A new neuroblastoma study has identified new subgroups with distinct prognoses and vulnerabilities to therapies.
Researchers have identified new variations in neuroblastoma that could lead to a more accurate prognosis and better-targeted treatments.
The study has revealed three new subgroups of the most common type of neuroblastoma, each with different genetic traits, expected outcomes, and distinguishing features that offer insights into the most effective treatments.
Dr Yihua Wang from the University of Southampton, a senior author on the paper, said: “This research represents a pivotal advancement in our understanding of MYCN non-amplified neuroblastomas. The results are striking.
“These kinds of neuroblastomas can be classified into three distinct subgroups, each demonstrating unique prognostic implications and varying vulnerabilities to investigational therapies.”
What is neuroblastoma?
Approximately 100 children are diagnosed with neuroblastoma each year in the UK.

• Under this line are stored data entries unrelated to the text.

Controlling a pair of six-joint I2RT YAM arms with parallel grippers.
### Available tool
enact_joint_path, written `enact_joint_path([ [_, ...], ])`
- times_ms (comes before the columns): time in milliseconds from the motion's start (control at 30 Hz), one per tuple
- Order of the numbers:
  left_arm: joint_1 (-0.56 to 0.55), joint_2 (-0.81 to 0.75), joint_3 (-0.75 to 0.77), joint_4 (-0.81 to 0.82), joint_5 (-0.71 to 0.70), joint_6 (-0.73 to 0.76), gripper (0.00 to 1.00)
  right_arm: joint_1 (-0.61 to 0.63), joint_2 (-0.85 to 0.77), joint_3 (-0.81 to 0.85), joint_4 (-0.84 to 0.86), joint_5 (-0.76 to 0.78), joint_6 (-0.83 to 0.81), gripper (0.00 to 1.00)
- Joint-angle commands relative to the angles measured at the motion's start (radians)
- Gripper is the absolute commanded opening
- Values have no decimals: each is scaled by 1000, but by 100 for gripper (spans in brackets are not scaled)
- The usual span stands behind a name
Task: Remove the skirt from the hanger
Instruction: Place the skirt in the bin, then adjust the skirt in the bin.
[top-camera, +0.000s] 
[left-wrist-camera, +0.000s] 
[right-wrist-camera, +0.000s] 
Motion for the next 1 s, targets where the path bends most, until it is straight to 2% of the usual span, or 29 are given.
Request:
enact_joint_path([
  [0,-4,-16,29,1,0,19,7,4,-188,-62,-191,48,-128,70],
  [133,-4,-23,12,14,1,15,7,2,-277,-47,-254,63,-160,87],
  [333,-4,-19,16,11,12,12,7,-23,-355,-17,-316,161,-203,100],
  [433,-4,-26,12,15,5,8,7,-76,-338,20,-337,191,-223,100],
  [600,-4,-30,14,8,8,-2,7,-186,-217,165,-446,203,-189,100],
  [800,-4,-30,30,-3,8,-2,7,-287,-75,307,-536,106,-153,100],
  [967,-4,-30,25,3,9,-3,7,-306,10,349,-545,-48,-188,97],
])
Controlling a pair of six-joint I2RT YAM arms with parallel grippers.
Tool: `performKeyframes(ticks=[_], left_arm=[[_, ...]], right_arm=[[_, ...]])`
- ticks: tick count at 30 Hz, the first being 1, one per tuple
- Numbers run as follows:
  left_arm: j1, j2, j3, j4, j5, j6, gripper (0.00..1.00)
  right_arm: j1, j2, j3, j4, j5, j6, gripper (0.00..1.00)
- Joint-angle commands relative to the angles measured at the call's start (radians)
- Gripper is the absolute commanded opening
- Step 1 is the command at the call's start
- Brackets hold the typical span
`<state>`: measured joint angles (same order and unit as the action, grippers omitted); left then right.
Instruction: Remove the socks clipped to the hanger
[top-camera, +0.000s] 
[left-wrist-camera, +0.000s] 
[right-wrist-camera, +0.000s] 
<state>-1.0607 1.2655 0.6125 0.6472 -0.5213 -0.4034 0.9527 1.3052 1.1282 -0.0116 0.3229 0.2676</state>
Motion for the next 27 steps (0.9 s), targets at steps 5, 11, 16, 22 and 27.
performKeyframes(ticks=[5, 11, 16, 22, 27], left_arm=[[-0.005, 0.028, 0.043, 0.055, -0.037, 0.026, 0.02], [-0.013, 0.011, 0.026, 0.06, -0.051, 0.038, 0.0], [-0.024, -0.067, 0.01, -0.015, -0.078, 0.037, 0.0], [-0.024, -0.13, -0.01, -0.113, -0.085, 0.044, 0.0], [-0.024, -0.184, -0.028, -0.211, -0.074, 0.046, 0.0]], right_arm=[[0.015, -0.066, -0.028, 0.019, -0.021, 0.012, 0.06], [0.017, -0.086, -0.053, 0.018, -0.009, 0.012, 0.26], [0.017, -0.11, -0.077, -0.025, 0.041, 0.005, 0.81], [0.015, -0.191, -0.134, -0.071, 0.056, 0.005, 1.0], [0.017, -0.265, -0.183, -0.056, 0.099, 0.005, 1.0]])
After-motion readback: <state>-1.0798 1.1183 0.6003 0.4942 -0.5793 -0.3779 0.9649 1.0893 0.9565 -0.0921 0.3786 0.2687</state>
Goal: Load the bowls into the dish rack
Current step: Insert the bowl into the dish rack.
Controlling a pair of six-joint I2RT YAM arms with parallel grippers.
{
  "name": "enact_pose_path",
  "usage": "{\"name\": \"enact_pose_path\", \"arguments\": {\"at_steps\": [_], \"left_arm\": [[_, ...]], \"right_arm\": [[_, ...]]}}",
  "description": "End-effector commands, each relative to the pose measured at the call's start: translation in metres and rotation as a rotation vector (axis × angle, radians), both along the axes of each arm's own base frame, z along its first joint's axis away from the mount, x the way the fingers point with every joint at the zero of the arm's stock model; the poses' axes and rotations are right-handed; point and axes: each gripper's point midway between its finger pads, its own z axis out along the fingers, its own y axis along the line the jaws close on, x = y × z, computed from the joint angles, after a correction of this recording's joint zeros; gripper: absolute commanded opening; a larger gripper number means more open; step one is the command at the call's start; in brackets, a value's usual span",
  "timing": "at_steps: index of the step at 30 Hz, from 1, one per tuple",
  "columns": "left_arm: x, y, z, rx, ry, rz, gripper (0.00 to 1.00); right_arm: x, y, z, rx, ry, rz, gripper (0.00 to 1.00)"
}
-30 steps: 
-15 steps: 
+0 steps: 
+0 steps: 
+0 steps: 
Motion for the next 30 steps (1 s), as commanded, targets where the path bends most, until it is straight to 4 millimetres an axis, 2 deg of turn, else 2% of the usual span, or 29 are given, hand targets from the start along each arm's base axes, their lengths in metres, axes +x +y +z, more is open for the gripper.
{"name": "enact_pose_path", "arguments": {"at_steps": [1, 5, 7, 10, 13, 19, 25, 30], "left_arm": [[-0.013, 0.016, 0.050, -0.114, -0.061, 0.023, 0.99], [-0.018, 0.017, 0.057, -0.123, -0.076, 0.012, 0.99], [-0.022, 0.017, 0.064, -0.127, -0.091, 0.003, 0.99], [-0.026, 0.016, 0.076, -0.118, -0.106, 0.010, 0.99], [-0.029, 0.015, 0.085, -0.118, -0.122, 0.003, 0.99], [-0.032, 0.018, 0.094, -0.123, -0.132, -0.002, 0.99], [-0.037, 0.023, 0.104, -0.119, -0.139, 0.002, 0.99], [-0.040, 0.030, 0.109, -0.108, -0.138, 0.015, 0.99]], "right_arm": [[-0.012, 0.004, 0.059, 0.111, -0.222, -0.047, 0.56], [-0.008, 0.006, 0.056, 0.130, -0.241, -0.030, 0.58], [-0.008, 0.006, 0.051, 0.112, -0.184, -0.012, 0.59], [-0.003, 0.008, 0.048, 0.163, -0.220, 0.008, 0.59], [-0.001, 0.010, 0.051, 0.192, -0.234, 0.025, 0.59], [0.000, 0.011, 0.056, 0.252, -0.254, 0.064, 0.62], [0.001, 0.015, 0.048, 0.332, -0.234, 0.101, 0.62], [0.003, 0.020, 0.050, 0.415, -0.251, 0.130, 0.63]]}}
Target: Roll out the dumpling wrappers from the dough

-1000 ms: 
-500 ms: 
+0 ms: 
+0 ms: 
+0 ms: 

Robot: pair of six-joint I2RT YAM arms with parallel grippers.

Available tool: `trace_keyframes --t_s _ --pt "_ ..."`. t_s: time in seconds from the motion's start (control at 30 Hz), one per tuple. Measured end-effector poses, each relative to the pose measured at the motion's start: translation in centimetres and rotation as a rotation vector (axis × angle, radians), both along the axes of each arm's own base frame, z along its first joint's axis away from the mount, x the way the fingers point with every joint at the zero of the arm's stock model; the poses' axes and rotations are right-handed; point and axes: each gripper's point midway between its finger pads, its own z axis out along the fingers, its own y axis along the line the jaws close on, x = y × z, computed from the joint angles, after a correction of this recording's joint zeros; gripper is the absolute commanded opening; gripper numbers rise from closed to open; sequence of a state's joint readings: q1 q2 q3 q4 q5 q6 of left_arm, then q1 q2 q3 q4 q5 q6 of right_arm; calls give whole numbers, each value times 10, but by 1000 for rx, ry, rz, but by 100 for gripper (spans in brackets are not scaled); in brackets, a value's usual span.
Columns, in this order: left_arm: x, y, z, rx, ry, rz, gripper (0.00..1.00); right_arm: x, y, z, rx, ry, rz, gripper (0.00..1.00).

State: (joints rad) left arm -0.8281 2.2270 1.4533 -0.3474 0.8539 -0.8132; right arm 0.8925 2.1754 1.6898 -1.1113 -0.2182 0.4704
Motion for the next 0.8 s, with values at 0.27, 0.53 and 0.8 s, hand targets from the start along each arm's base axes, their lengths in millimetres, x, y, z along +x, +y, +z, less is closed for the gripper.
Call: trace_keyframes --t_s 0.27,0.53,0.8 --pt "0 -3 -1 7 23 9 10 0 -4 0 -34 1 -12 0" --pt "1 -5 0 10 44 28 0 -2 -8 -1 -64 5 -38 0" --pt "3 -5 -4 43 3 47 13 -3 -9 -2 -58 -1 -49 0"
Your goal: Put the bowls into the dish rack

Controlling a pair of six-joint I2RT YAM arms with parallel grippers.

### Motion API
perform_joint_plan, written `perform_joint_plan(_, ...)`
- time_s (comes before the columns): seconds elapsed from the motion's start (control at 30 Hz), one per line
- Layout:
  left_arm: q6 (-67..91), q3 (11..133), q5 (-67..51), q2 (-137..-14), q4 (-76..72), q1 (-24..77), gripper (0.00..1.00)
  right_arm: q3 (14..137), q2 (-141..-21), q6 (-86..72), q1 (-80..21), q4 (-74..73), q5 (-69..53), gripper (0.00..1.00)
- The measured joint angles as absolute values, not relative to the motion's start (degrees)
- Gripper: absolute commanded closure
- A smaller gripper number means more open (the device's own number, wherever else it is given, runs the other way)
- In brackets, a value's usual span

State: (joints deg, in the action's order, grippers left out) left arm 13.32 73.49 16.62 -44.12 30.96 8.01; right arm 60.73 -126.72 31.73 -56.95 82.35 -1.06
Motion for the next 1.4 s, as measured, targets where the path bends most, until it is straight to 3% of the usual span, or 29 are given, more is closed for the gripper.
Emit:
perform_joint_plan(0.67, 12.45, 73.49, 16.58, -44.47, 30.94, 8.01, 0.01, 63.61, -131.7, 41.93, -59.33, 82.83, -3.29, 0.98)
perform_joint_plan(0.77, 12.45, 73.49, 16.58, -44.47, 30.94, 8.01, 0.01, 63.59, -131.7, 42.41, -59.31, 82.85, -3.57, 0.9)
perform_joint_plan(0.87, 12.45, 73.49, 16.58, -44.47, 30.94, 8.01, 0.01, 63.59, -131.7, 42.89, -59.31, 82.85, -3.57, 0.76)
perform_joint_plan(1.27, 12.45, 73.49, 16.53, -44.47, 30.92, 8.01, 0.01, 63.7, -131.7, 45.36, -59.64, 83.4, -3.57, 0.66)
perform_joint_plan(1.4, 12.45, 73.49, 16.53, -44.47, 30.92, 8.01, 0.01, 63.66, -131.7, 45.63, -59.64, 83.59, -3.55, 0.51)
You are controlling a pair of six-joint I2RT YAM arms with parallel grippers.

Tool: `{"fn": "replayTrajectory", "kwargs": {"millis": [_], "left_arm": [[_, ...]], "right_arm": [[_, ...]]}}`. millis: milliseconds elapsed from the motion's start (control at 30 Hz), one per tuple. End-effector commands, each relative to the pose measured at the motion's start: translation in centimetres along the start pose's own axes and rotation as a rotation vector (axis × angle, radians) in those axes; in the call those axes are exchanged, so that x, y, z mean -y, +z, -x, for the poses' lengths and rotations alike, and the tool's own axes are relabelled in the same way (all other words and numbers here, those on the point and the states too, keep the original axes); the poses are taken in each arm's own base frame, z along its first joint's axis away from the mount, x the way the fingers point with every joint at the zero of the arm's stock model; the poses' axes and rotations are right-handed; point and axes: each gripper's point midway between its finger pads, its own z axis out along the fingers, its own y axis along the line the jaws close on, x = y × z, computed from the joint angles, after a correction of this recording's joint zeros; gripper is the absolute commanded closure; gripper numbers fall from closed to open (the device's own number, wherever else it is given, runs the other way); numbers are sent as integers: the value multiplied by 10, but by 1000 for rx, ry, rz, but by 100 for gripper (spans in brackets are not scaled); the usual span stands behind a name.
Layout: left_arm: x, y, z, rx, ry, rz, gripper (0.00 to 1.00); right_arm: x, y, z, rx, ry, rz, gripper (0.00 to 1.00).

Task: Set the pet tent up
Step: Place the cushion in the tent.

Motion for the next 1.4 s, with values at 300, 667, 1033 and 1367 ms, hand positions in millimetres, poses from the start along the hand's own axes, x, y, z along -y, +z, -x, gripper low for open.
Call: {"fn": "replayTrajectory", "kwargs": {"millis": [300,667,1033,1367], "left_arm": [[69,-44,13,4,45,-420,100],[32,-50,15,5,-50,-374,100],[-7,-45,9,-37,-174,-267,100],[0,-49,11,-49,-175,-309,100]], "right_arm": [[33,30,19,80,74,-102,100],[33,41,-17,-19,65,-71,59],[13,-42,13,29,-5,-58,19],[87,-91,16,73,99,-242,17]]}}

It is a cancer that starts in a type of nerve cell called a neuroblast.
Neuroblastoma can present in the abdomen, chest, neck, or pelvis and can spread to other parts of the body.
The overall prognosis of the disease is poor, with 20% of patients still alive five years after diagnosis.
The likelihood of the cancer being cured widely varies as some tumours spontaneously regress and others are resistant to therapy.
One key indicator of risk is the amplification of a gene called MYCN, where tumours have too many of this type of gene.
This occurs in around 20% of cases and accounts for approximately 40% of high-risk neuroblastomas.
Increased understanding of the diversity of outcomes
The team from the University of Southampton and China wanted to find out more about cases where the MYCN gene isn’t amplified to understand the diversity of outcomes within these cases.
The team used advanced analytical techniques to analyse over 1,500 biopsy samples from 16 different datasets sourced from Gene Expression Omnibus and ArrayExpress.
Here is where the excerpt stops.